_The problem_: Your answer should be one number: how many lines below hold the word "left".

_Dataset extract_:
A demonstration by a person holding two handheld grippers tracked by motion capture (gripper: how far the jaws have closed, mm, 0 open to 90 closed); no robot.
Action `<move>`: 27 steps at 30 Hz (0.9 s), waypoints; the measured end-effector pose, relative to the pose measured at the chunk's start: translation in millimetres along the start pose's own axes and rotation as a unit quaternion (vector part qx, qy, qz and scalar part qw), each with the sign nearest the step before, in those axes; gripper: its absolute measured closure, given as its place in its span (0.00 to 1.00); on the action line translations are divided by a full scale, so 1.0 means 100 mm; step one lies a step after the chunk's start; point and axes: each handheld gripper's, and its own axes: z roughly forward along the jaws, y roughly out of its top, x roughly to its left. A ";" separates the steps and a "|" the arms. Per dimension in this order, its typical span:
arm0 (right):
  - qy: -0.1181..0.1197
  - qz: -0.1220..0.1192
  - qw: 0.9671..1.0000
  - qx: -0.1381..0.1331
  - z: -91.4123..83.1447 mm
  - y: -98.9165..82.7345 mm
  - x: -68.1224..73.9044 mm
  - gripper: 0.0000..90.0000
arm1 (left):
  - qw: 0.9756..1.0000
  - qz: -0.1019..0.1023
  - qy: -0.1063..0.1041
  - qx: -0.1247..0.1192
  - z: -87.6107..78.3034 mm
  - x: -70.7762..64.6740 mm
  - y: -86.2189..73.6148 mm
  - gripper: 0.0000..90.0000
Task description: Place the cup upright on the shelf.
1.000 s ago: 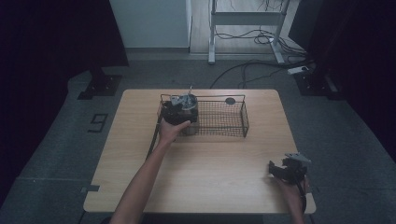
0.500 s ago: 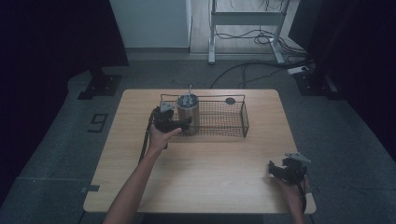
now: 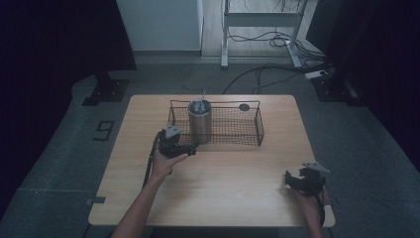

_Completed task_: 2